> _TASK DIRECTIONS_
Check each line of the material. Copy those containing "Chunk".

> _DATA RECORDS_
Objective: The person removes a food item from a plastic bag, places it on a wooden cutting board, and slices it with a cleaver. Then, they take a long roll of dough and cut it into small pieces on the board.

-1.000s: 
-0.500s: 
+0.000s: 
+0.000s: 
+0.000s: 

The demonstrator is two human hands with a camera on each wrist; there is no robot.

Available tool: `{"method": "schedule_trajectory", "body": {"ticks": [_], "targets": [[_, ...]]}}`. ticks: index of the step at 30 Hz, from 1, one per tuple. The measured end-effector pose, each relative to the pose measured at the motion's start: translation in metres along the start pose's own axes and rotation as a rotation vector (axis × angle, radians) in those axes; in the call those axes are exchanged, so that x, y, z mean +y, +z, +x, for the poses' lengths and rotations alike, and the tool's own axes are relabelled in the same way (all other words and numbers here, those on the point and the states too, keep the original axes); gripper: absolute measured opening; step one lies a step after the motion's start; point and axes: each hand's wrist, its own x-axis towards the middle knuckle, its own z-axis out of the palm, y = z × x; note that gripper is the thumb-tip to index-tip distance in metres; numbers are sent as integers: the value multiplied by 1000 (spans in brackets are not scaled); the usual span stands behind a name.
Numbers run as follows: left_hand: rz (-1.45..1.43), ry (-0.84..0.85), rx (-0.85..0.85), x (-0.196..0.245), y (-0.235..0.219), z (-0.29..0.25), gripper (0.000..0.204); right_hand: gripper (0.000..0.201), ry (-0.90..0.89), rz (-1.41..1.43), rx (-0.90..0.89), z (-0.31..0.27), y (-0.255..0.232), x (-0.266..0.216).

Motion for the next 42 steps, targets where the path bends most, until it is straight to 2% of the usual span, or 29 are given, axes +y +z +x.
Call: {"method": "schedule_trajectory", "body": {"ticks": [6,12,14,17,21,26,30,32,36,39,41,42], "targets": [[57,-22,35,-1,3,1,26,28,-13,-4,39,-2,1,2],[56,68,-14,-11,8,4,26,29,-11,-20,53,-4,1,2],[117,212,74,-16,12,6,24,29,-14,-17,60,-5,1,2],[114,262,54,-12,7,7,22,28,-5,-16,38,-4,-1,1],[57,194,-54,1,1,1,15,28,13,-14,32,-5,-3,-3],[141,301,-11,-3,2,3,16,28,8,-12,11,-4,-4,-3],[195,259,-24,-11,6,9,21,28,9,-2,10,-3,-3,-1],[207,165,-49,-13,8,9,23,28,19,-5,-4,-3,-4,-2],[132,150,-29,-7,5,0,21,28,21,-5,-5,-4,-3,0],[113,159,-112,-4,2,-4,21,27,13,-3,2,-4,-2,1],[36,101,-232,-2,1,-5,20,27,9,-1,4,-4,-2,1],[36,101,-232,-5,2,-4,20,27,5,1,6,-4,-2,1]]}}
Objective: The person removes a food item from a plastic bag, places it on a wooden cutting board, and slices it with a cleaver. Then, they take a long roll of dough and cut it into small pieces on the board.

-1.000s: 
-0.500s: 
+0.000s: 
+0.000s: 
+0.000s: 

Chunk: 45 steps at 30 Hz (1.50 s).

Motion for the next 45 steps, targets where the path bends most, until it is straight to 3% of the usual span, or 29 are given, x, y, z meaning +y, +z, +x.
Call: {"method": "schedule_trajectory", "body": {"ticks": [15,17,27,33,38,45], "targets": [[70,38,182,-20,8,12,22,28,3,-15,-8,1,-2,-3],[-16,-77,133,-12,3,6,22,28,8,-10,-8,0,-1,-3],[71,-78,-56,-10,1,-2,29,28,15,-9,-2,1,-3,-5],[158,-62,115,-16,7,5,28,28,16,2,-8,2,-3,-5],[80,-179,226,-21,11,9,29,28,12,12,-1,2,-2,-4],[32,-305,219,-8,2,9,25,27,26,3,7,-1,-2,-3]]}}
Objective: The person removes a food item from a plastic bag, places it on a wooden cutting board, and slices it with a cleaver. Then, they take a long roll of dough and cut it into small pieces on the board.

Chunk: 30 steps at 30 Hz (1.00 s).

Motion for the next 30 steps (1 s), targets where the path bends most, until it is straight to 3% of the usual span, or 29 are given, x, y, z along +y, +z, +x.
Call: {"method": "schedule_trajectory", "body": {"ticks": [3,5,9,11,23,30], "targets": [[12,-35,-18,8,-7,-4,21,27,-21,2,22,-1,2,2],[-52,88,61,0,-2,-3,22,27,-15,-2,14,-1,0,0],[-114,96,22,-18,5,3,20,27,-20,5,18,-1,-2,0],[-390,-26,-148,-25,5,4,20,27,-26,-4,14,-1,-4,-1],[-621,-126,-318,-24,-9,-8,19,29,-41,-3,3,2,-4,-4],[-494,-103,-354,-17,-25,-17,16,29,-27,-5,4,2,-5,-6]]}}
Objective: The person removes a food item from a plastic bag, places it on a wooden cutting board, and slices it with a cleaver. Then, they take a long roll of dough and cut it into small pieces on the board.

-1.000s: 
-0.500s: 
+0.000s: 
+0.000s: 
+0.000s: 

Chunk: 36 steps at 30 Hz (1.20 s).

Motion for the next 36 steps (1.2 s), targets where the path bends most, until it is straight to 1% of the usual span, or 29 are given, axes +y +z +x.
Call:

> _EXERCISE ANSWER_
Chunk: 45 steps at 30 Hz (1.50 s).
Chunk: 30 steps at 30 Hz (1.00 s).
Chunk: 36 steps at 30 Hz (1.20 s).

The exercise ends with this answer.